ASSIGNMENT - Show, from the entries below, every line in which "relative" appears.

INPUT DATA -
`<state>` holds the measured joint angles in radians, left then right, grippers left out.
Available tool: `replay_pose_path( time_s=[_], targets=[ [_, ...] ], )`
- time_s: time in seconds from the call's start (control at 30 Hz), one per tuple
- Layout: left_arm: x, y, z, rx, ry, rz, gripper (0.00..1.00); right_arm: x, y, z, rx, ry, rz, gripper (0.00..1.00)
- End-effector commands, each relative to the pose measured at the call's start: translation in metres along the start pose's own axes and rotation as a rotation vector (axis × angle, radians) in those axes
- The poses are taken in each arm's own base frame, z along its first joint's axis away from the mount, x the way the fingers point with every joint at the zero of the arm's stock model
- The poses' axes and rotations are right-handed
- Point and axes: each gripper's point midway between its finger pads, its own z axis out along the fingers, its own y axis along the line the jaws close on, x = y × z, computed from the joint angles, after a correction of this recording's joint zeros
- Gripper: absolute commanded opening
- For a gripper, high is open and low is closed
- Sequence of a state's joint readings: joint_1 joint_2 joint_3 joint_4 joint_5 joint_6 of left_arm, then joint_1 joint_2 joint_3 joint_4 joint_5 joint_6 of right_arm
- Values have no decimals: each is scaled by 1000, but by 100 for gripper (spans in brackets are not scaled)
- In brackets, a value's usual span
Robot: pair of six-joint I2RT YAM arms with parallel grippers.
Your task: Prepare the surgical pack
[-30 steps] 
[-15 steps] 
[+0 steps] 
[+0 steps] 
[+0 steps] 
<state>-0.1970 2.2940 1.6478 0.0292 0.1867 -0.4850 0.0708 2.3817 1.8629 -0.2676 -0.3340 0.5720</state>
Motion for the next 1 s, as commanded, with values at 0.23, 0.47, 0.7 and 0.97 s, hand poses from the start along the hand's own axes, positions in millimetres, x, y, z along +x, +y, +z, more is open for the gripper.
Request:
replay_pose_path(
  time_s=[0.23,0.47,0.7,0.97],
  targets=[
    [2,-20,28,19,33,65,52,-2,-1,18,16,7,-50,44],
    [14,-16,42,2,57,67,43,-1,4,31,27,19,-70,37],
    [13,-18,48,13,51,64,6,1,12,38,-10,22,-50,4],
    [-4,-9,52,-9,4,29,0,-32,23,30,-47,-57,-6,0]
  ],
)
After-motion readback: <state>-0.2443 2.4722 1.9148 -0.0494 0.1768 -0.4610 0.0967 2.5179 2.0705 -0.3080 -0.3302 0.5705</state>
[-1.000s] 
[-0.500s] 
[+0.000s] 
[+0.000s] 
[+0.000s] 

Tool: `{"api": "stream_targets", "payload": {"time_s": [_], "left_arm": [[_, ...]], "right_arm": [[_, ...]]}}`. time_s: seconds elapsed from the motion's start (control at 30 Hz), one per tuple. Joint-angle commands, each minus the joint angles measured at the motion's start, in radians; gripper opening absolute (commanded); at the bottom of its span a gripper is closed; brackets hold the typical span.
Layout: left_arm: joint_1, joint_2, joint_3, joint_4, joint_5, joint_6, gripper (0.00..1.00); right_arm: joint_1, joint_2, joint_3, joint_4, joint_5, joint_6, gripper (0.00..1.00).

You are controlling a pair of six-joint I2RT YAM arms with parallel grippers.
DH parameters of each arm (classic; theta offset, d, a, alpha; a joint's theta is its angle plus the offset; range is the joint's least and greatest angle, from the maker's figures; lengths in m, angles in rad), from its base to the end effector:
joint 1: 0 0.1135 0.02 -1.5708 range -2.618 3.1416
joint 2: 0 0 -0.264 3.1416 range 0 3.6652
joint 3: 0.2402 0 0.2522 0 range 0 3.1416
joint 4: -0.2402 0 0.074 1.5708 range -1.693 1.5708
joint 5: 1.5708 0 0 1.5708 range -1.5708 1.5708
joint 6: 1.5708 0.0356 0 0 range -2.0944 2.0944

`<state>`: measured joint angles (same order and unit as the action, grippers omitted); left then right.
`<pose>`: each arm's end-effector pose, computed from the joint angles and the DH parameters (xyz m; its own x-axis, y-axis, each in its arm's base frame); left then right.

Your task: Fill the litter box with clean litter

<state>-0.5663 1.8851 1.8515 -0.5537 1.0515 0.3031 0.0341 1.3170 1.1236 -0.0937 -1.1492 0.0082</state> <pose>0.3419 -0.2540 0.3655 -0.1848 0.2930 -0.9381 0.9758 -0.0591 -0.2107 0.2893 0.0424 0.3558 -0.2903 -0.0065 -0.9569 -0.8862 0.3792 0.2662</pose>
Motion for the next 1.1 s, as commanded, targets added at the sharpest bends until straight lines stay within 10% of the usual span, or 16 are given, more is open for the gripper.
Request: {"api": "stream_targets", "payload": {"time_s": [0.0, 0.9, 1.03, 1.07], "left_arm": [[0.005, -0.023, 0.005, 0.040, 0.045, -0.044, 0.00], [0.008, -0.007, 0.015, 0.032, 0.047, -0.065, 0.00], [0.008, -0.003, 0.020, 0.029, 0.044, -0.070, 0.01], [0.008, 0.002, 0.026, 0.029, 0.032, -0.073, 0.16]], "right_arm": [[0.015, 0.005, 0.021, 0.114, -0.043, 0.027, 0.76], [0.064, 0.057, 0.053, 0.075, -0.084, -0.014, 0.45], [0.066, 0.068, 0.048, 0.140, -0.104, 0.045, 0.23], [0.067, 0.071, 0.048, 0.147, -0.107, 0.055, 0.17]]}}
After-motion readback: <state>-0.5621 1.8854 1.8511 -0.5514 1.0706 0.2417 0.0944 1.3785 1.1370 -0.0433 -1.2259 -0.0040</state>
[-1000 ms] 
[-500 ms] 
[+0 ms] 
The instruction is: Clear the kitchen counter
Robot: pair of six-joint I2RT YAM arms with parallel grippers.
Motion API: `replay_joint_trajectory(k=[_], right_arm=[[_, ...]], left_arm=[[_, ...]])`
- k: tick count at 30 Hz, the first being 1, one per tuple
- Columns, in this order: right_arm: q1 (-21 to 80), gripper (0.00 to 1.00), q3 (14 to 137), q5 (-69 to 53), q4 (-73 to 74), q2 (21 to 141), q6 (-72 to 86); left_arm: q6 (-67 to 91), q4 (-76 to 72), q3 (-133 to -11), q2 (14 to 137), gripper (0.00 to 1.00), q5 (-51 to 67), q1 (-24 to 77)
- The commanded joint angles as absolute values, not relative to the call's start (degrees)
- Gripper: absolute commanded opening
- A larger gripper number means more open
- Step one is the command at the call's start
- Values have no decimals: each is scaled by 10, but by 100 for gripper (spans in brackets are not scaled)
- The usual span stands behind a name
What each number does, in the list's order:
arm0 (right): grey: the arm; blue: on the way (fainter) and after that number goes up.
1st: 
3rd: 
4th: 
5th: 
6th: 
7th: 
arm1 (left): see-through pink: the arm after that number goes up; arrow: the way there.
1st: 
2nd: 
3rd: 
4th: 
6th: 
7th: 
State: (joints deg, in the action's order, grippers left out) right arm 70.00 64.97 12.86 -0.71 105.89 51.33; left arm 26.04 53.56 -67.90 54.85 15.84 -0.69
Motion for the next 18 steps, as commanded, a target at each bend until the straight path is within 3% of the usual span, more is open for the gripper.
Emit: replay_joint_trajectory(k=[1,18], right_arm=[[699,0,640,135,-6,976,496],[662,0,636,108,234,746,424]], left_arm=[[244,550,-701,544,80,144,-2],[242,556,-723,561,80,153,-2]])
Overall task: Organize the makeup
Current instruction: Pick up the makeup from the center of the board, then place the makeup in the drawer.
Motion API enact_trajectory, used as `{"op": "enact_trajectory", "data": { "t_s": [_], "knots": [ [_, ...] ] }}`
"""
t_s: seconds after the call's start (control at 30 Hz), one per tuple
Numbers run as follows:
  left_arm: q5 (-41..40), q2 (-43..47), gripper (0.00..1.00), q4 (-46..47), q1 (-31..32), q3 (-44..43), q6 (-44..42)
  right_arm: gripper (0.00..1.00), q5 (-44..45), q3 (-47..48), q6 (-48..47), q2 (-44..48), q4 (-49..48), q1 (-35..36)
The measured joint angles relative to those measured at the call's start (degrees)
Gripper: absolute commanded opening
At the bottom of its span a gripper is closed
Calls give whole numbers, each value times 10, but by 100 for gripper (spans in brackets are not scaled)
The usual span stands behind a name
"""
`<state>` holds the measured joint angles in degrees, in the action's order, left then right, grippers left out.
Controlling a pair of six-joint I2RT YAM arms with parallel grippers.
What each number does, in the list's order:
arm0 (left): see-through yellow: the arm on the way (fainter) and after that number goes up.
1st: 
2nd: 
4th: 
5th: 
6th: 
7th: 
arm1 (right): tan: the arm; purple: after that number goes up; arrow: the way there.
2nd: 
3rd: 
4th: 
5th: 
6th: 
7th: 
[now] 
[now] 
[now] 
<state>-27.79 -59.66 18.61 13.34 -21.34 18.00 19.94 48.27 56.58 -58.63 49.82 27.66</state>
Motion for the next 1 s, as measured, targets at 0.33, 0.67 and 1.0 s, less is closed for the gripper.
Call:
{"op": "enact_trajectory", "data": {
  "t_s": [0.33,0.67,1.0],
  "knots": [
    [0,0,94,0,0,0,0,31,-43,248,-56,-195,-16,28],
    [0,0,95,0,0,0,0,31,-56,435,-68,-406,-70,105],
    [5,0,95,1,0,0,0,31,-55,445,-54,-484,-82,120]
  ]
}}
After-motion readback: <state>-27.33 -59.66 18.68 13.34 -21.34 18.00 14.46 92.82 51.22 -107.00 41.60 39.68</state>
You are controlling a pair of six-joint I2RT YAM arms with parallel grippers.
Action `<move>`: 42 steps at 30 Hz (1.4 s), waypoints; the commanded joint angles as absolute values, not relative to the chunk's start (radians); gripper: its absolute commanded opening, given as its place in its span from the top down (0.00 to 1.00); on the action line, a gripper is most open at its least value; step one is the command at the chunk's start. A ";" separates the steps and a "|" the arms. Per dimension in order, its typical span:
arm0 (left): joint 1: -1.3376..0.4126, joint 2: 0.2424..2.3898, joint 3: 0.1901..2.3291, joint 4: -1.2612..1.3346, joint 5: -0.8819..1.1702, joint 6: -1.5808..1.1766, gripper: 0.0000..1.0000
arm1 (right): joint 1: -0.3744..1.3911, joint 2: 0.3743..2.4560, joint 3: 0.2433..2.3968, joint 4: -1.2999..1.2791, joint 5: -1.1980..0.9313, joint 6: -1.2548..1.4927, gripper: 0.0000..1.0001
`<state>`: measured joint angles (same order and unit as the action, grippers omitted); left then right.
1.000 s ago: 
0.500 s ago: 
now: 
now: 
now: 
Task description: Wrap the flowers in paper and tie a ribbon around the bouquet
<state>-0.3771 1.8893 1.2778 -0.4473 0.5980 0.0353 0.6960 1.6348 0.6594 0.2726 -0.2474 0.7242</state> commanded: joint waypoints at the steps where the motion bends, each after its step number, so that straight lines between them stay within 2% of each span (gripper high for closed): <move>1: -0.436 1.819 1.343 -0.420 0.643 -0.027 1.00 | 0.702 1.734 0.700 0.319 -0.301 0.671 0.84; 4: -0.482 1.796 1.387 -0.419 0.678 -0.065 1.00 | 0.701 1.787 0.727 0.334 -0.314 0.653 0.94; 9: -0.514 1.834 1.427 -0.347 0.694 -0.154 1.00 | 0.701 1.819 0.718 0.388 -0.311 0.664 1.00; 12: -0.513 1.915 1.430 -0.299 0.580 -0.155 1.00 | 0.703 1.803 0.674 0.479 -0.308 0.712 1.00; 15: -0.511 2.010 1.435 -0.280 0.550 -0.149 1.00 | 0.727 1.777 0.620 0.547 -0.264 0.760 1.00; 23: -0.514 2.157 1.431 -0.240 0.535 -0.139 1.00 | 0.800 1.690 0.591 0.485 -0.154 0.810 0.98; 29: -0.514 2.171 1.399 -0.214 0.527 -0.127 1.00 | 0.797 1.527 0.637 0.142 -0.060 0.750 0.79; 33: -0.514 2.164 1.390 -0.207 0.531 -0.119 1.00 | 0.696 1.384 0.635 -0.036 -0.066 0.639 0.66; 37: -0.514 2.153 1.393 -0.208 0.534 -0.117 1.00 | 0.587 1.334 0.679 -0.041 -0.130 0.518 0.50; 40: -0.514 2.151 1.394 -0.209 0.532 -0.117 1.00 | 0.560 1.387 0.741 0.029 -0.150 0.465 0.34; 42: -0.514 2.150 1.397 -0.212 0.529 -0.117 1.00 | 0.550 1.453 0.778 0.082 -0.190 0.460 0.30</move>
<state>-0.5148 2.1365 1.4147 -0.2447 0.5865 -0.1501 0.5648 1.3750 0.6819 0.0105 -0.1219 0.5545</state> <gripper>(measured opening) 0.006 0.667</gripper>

ANSWER FOR THE TASK -
- End-effector commands, each relative to the pose measured at the call's start: translation in metres along the start pose's own axes and rotation as a rotation vector (axis × angle, radians) in those axes
- The commanded joint angles as absolute values, not relative to the call's start (degrees)
The measured joint angles relative to those measured at the call's start (degrees)
Action `<move>`: 42 steps at 30 Hz (1.4 s), waypoints; the commanded joint angles as absolute values, not relative to the chunk's start (radians); gripper: its absolute commanded opening, given as its place in its span from the top down (0.00 to 1.00); on the action line, a gripper is most open at its least value; step one is the command at the chunk's start. A ";" separates the steps and a "|" the arms. Per dimension in order, its typical span:

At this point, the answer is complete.